**TASK BRIEF**: Print every line of the material exactly.

**PROVIDED DATA**:
_ _ _ _
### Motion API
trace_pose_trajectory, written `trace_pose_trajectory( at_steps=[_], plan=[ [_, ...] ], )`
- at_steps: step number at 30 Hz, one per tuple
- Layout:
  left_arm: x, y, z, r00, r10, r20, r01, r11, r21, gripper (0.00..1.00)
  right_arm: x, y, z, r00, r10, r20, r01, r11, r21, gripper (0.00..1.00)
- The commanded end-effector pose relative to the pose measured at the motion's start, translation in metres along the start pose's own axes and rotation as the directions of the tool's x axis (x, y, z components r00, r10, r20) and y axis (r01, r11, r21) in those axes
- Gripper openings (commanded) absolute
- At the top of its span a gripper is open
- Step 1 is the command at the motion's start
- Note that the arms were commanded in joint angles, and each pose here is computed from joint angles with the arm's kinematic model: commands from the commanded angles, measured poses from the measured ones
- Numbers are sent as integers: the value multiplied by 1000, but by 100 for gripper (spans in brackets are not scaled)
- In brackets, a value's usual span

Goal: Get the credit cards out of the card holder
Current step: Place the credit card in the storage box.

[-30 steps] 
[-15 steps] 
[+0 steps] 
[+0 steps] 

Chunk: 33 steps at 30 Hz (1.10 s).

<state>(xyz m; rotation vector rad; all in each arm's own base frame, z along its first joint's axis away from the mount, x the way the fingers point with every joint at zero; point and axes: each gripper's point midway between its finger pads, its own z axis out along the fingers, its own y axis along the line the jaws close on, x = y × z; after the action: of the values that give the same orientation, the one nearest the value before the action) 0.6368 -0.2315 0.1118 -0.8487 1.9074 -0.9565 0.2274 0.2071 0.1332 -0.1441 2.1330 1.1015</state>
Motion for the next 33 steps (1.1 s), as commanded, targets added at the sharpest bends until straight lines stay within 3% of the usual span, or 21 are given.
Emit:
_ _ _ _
**RESPONSE AREA**:
### Motion API
trace_pose_trajectory, written `trace_pose_trajectory( at_steps=[_], plan=[ [_, ...] ], )`
- at_steps: step number at 30 Hz, one per tuple
- Layout:
  left_arm: x, y, z, r00, r10, r20, r01, r11, r21, gripper (0.00..1.00)
  right_arm: x, y, z, r00, r10, r20, r01, r11, r21, gripper (0.00..1.00)
- The commanded end-effector pose relative to the pose measured at the motion's start, translation in metres along the start pose's own axes and rotation as the directions of the tool's x axis (x, y, z components r00, r10, r20) and y axis (r01, r11, r21) in those axes
- Gripper openings (commanded) absolute
- At the top of its span a gripper is open
- Step 1 is the command at the motion's start
- Note that the arms were commanded in joint angles, and each pose here is computed from joint angles with the arm's kinematic model: commands from the commanded angles, measured poses from the measured ones
- Numbers are sent as integers: the value multiplied by 1000, but by 100 for gripper (spans in brackets are not scaled)
- In brackets, a value's usual span

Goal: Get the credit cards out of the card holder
Current step: Place the credit card in the storage box.

[-30 steps] 
[-15 steps] 
[+0 steps] 
[+0 steps] 

Chunk: 33 steps at 30 Hz (1.10 s).

<state>(xyz m; rotation vector rad; all in each arm's own base frame, z along its first joint's axis away from the mount, x the way the fingers point with every joint at zero; point and axes: each gripper's point midway between its finger pads, its own z axis out along the fingers, its own y axis along the line the jaws close on, x = y × z; after the action: of the values that give the same orientation, the one nearest the value before the action) 0.6368 -0.2315 0.1118 -0.8487 1.9074 -0.9565 0.2274 0.2071 0.1332 -0.1441 2.1330 1.1015</state>
Motion for the next 33 steps (1.1 s), as commanded, targets added at the sharpest bends until straight lines stay within 3% of the usual span, or 21 are given.
Emit:

The work on the exercise is done.